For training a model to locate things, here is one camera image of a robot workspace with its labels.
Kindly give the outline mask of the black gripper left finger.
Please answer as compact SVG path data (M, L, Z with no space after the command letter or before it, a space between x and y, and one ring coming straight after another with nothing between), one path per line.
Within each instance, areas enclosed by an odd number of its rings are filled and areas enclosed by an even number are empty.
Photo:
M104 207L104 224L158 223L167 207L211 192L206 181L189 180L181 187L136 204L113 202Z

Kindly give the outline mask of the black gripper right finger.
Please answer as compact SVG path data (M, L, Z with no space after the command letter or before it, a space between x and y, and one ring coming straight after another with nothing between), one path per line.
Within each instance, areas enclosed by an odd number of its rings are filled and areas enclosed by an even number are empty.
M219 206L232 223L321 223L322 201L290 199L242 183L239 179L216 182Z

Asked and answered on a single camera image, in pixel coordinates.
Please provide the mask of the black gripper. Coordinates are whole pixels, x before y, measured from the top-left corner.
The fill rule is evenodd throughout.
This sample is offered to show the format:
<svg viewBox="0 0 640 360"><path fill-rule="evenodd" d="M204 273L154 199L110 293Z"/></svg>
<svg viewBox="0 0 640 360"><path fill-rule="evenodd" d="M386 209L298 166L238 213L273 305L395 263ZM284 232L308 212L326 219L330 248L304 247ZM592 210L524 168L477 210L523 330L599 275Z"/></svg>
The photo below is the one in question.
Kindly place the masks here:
* * *
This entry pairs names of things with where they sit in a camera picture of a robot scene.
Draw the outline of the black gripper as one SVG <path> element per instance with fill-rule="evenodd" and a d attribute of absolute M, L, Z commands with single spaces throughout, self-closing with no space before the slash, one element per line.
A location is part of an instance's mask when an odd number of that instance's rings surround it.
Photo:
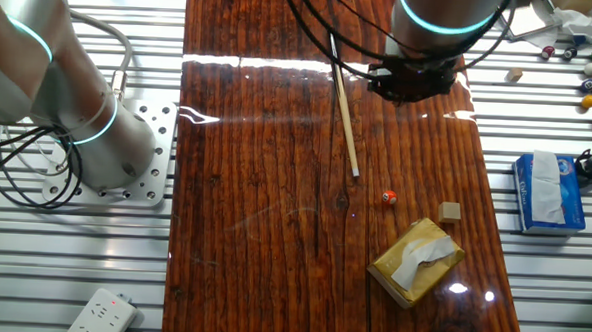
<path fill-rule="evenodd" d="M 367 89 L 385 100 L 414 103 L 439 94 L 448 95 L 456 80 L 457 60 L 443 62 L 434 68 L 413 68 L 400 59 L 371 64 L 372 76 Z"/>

## [EXERCISE INSTRUCTIONS]
Copy back the listing above exactly, but only from the line with "For training a" through the line with "Kindly place the", both ends included.

## [ANSWER TO THE EXERCISE]
For training a model to locate things, here is one camera image of a robot workspace with its labels.
Kindly give the outline mask of the black gripper left finger.
Please answer as compact SVG path data (M, L, Z with no space after the command letter or before it, a space between x and y, and one ring coming straight after another with nothing between), one path per line.
Within each instance, areas enclosed by an odd number of its rings are filled and areas enclosed by an even number are empty.
Photo:
M104 207L104 224L158 223L167 207L211 192L206 181L189 180L181 187L136 204L113 202Z

Kindly give the outline mask of the black gripper right finger.
Please answer as compact SVG path data (M, L, Z with no space after the command letter or before it, a space between x and y, and one ring coming straight after another with nothing between), one path per line.
Within each instance, areas enclosed by an odd number of its rings are filled and areas enclosed by an even number are empty.
M219 206L232 223L321 223L322 201L290 199L242 183L239 179L216 182Z

Asked and answered on a single camera image, in pixel coordinates.
Please provide the mask of the black gripper. Coordinates are whole pixels, x before y, measured from the top-left corner.
The fill rule is evenodd throughout.
This sample is offered to show the format:
<svg viewBox="0 0 640 360"><path fill-rule="evenodd" d="M204 273L154 199L110 293Z"/></svg>
<svg viewBox="0 0 640 360"><path fill-rule="evenodd" d="M386 209L298 166L238 213L273 305L395 263ZM284 232L308 212L326 219L330 248L304 247ZM592 210L524 168L477 210L523 330L599 275Z"/></svg>
The photo below is the one in question.
Kindly place the masks here:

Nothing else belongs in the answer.